* _STORED DATA_:
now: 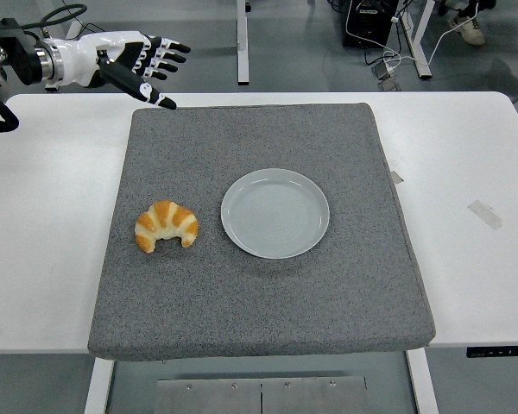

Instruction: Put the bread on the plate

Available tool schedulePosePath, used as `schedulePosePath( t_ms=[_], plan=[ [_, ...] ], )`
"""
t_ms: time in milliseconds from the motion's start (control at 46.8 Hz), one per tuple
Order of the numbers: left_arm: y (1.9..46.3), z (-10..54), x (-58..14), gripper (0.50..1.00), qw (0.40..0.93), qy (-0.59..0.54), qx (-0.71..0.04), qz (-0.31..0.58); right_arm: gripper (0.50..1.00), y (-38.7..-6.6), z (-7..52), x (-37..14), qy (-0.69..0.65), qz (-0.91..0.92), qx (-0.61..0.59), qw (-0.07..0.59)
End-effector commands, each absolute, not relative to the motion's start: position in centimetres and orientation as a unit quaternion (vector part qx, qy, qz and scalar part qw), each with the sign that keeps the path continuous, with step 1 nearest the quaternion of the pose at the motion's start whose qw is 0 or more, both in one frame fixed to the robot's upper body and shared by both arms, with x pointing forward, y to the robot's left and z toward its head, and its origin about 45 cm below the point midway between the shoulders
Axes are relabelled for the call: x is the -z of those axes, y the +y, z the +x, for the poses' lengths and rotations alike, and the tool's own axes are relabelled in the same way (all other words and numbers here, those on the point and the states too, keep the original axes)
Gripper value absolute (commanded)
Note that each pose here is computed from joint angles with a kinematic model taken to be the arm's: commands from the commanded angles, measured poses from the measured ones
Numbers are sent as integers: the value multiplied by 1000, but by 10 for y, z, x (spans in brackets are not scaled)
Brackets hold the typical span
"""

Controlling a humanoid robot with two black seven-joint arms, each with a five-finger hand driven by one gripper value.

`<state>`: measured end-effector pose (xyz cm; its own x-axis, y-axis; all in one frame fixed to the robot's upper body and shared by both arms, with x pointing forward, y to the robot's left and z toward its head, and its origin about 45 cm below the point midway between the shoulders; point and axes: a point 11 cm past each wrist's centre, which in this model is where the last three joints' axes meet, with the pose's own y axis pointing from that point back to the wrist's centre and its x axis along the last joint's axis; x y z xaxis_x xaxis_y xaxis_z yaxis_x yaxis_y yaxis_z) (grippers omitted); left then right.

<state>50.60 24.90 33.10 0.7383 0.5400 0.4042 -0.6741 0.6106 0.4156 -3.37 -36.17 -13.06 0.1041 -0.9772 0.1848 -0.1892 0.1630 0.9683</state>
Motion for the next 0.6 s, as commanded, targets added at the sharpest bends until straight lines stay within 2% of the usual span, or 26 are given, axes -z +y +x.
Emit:
schedulePosePath(
  t_ms=[0,577],
  plan=[
    [248,495,-321,981,893,-122,-318,292,1000,-362,-34,131,-554,527,376,524],
    [284,439,-281,981,886,-137,-245,369,1000,-362,-34,131,-554,527,376,524]
  ],
)
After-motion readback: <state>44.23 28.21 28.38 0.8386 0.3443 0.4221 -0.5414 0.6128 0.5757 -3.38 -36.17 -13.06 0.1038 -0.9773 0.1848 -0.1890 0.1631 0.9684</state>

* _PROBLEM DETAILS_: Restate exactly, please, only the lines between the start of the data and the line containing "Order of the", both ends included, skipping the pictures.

* _ANSWER TO THE EXERCISE_:
now: 

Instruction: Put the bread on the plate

Available tool schedulePosePath, used as `schedulePosePath( t_ms=[_], plan=[ [_, ...] ], )`
"""
t_ms: time in milliseconds from the motion's start (control at 46.8 Hz), one per tuple
Order of the numbers: left_arm: y (1.9..46.3), z (-10..54), x (-58..14), gripper (0.50..1.00), qw (0.40..0.93), qy (-0.59..0.54), qx (-0.71..0.04), qz (-0.31..0.58); right_arm: gripper (0.50..1.00), y (-38.7..-6.6), z (-7..52), x (-37..14), qy (-0.69..0.65), qz (-0.91..0.92), qx (-0.61..0.59), qw (-0.07..0.59)

The exercise requires nothing more than what has been given.